Leaving out the pictures, return each line of the entries from the first through the line with "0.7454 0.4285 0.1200", and only those lines.

# RECORD SET
================================

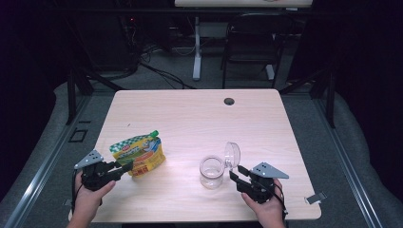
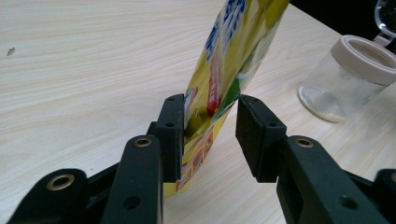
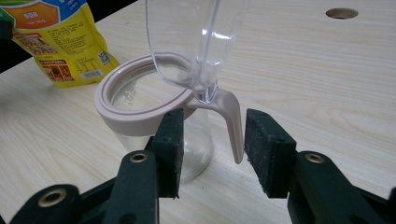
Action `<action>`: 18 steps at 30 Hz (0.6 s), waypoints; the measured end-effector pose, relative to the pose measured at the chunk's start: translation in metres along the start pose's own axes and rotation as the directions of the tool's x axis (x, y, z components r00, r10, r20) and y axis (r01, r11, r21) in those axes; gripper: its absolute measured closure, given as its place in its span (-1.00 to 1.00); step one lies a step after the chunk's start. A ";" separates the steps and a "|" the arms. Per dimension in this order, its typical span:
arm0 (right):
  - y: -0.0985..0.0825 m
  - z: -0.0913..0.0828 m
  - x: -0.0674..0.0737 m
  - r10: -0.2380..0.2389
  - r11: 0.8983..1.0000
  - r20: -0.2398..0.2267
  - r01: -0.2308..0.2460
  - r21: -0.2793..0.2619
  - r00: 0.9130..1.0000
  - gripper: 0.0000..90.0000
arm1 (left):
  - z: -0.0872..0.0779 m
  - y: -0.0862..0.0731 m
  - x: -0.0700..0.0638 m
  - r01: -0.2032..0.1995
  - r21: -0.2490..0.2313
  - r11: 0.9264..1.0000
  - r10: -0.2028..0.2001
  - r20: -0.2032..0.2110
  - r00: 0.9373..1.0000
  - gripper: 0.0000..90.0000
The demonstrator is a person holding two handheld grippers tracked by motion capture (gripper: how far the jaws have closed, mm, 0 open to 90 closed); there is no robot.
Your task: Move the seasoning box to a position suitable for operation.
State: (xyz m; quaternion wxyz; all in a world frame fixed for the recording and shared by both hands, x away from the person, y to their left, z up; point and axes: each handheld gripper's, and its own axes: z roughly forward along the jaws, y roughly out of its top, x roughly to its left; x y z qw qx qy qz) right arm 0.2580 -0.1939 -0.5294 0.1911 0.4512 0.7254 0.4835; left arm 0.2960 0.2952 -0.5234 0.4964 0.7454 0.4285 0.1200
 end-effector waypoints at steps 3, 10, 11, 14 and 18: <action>0.000 0.000 0.000 -0.001 1.000 0.002 0.001 0.003 1.000 0.28 | 0.000 0.000 -0.001 0.012 -0.001 1.000 -0.012 0.010 1.000 0.43; 0.000 0.001 -0.001 0.002 1.000 -0.001 -0.002 0.007 1.000 0.28 | 0.001 0.000 -0.005 0.022 0.000 1.000 -0.022 0.033 0.999 0.50; 0.000 0.001 -0.001 0.003 1.000 -0.001 -0.002 0.008 1.000 0.28 | 0.002 0.000 -0.006 0.023 0.000 1.000 -0.023 0.038 0.999 0.52; 0.000 0.001 -0.001 0.005 1.000 -0.002 -0.005 0.006 1.000 0.28 | 0.003 0.000 -0.009 0.013 0.004 1.000 -0.013 0.046 0.999 0.53; 0.000 0.001 -0.001 0.003 1.000 -0.002 -0.003 0.008 1.000 0.28 | 0.005 0.000 -0.009 0.016 0.004 1.000 -0.017 0.060 0.998 0.52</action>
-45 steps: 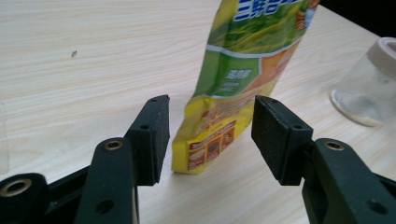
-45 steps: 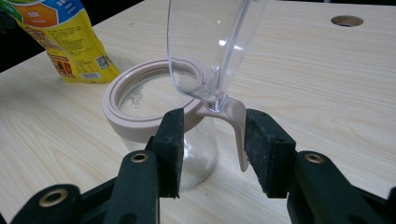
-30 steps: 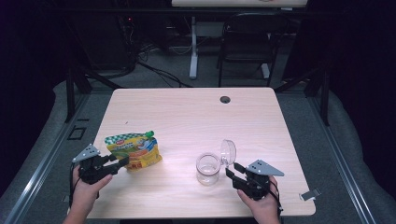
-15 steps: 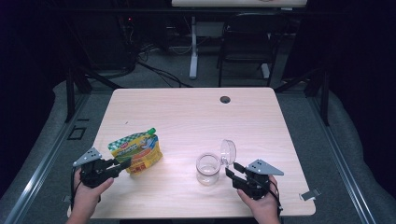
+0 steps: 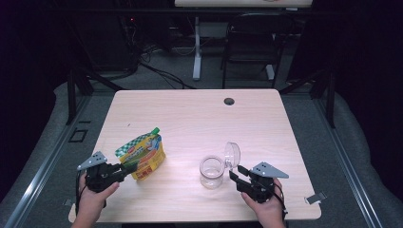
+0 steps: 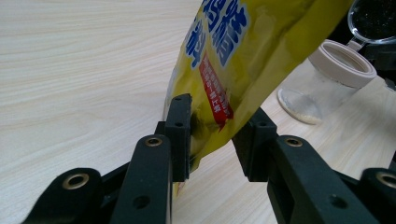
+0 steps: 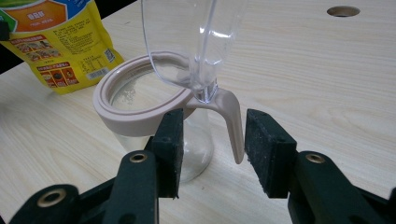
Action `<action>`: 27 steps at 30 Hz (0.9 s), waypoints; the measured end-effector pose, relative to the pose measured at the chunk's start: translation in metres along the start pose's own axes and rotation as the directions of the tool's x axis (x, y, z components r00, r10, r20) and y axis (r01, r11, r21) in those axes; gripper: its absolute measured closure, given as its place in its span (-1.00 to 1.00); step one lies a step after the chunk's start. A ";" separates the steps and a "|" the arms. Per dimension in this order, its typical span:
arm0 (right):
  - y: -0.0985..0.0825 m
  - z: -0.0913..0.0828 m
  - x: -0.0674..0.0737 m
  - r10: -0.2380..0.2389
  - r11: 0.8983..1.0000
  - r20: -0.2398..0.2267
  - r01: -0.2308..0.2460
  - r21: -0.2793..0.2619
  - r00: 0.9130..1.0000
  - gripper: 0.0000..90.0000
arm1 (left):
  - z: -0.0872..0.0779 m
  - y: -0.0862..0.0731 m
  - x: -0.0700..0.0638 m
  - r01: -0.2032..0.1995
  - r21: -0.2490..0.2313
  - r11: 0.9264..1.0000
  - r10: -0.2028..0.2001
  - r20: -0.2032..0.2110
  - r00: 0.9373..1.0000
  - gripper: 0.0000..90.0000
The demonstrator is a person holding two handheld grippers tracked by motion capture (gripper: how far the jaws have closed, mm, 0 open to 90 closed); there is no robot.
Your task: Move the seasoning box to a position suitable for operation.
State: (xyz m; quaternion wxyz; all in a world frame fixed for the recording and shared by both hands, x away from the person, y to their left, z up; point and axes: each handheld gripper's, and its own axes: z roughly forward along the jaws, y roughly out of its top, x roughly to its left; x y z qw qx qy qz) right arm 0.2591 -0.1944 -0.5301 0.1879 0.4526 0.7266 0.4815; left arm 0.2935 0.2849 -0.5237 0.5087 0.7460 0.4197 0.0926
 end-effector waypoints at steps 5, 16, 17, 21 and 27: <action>0.000 0.000 0.000 0.003 1.000 -0.001 -0.003 -0.001 1.000 0.27 | 0.003 -0.001 0.002 0.021 -0.001 1.000 -0.021 0.007 1.000 0.41; -0.001 0.002 -0.001 0.001 1.000 -0.003 -0.001 0.004 1.000 0.27 | 0.016 -0.005 0.007 0.034 0.035 0.999 -0.034 0.001 0.999 0.24; -0.001 0.002 0.000 0.002 1.000 -0.002 -0.002 0.005 1.000 0.27 | 0.019 -0.006 0.007 0.032 0.042 0.999 -0.032 -0.004 0.999 0.22; -0.001 0.001 -0.001 0.003 1.000 -0.002 -0.003 0.005 1.000 0.27 | 0.022 -0.008 0.009 0.038 0.051 0.998 -0.038 -0.004 0.999 0.19; -0.002 0.002 -0.001 0.002 1.000 -0.003 -0.002 0.008 1.000 0.26 | 0.032 -0.011 0.011 0.031 0.082 0.996 -0.031 -0.009 0.999 0.06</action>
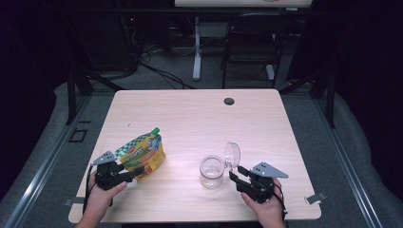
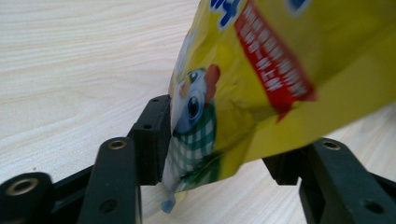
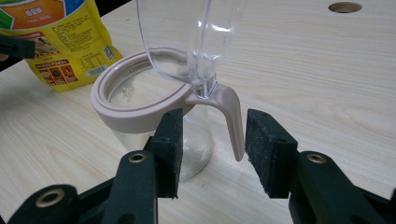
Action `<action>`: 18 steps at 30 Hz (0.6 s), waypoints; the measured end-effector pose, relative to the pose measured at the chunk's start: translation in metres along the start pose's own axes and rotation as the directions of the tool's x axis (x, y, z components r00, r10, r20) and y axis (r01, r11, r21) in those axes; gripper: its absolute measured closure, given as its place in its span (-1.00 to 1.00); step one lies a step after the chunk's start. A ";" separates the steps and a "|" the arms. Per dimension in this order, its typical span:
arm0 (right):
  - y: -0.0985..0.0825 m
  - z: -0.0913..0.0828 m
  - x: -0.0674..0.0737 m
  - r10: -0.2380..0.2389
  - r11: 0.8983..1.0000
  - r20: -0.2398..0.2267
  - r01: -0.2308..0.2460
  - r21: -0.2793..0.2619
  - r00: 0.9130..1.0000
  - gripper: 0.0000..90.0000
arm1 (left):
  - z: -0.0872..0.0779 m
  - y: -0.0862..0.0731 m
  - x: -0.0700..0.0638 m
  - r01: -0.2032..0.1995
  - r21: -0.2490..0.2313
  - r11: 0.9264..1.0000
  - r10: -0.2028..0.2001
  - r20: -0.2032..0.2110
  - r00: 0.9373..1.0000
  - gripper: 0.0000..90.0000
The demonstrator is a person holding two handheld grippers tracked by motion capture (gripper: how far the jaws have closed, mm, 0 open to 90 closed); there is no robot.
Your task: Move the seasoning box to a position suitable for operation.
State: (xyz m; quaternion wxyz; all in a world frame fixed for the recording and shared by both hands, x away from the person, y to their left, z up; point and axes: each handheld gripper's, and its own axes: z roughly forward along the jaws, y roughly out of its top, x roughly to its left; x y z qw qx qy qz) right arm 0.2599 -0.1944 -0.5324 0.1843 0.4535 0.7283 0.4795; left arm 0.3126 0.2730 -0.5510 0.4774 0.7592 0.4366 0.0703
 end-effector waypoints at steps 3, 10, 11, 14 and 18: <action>0.000 0.000 0.000 0.000 1.000 0.000 0.000 0.000 1.000 0.26 | 0.004 0.000 0.000 0.004 0.003 1.000 -0.004 -0.004 1.000 0.04; 0.000 0.000 0.000 0.000 1.000 -0.001 0.000 0.000 1.000 0.25 | 0.012 -0.001 0.003 0.011 0.020 1.000 -0.011 0.002 1.000 -0.02; 0.000 0.000 0.000 -0.001 1.000 -0.001 0.001 -0.001 1.000 0.25 | 0.013 -0.001 0.003 0.007 0.025 1.000 -0.007 0.002 1.000 -0.02; 0.000 0.000 0.000 0.000 1.000 0.000 0.000 0.000 1.000 0.25 | 0.016 -0.001 0.004 0.003 0.027 1.000 -0.002 -0.008 1.000 -0.03; 0.000 0.001 0.000 -0.001 1.000 0.001 0.001 -0.005 1.000 0.25 | 0.023 0.000 0.005 0.000 0.031 1.000 0.001 -0.024 1.000 -0.06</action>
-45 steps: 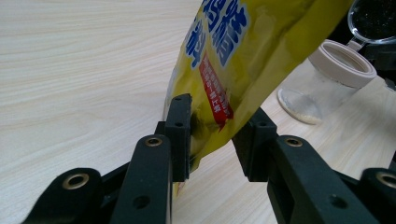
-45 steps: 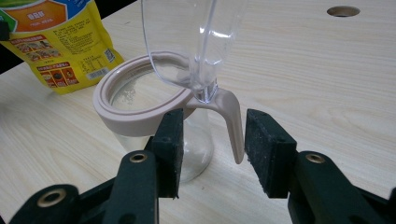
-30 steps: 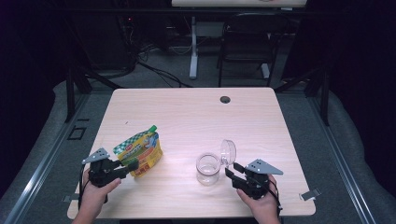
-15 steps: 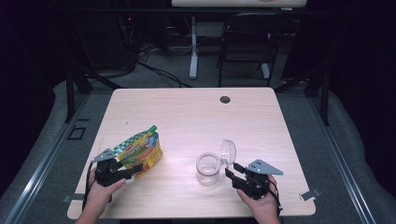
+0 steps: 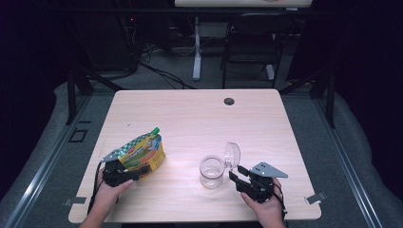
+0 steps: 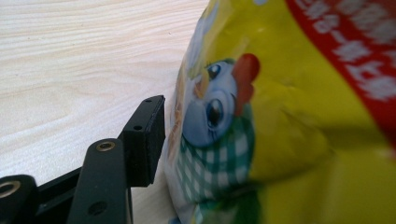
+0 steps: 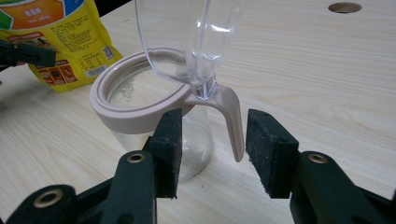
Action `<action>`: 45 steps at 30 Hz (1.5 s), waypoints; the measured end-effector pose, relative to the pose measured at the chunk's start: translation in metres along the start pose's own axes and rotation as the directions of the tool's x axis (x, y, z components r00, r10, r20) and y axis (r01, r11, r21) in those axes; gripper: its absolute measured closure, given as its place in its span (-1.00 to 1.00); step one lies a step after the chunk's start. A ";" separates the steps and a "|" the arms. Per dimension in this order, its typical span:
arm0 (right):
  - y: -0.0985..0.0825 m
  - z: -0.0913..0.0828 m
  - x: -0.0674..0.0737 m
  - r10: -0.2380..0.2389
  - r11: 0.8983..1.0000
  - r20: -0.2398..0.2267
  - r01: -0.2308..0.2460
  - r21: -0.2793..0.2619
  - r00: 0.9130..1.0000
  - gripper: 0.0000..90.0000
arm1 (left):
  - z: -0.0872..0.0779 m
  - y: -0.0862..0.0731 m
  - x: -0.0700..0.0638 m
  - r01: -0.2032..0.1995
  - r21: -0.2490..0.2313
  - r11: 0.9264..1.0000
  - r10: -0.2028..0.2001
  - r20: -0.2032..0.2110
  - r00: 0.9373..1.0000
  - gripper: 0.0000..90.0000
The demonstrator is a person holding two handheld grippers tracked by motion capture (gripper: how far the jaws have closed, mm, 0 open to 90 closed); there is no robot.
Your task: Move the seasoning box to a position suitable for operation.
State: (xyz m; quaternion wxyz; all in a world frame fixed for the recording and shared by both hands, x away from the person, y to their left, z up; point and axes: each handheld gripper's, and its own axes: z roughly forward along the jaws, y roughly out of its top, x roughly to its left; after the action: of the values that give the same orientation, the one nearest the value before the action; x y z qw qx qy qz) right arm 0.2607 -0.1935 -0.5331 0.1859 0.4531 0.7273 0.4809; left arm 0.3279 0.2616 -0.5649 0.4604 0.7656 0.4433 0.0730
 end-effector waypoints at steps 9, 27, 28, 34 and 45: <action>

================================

# EXERCISE SOLUTION
Action `<action>`: 18 steps at 30 Hz (0.6 s), waypoints; the measured end-effector pose, relative to the pose measured at the chunk's start: translation in metres along the start pose's own axes and rotation as the directions of the tool's x axis (x, y, z components r00, r10, r20) and y axis (r01, r11, r21) in those axes; gripper: its absolute measured closure, given as its place in its span (-1.00 to 1.00); step one lies a step after the chunk's start. A ";" separates the steps and a "|" the arms. Per dimension in this order, its typical span:
arm0 (right):
  - y: -0.0985..0.0825 m
  - z: -0.0913..0.0828 m
  - x: -0.0674..0.0737 m
  - r10: -0.2380..0.2389
  - r11: 0.8983..1.0000
  - r20: -0.2398..0.2267
  - r01: -0.2308..0.2460
  - r21: -0.2793..0.2619
  - r00: 0.9130..1.0000
  - gripper: 0.0000..90.0000
arm1 (left):
  - z: -0.0872..0.0779 m
  - y: -0.0862..0.0731 m
  - x: -0.0700..0.0638 m
  - r01: -0.2032..0.1995
  - r21: -0.2490..0.2313
  - r11: 0.9264..1.0000
  - r10: -0.2028..0.2001
  - r20: -0.2032..0.2110
  - r00: 0.9373..1.0000
  - gripper: 0.0000..90.0000
The demonstrator is a person holding two handheld grippers tracked by motion capture (gripper: how far the jaws have closed, mm, 0 open to 90 closed); there is no robot.
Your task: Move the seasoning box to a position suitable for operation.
State: (xyz m; quaternion wxyz; all in a world frame fixed for the recording and shared by both hands, x away from the person, y to their left, z up; point and axes: each handheld gripper's, and its own axes: z roughly forward along the jaws, y roughly out of its top, x roughly to its left; x y z qw qx qy qz) right arm 0.2580 -0.1939 -0.5294 0.1911 0.4512 0.7254 0.4835; left arm 0.2960 0.2952 -0.5234 0.4964 0.7454 0.4285 0.1200

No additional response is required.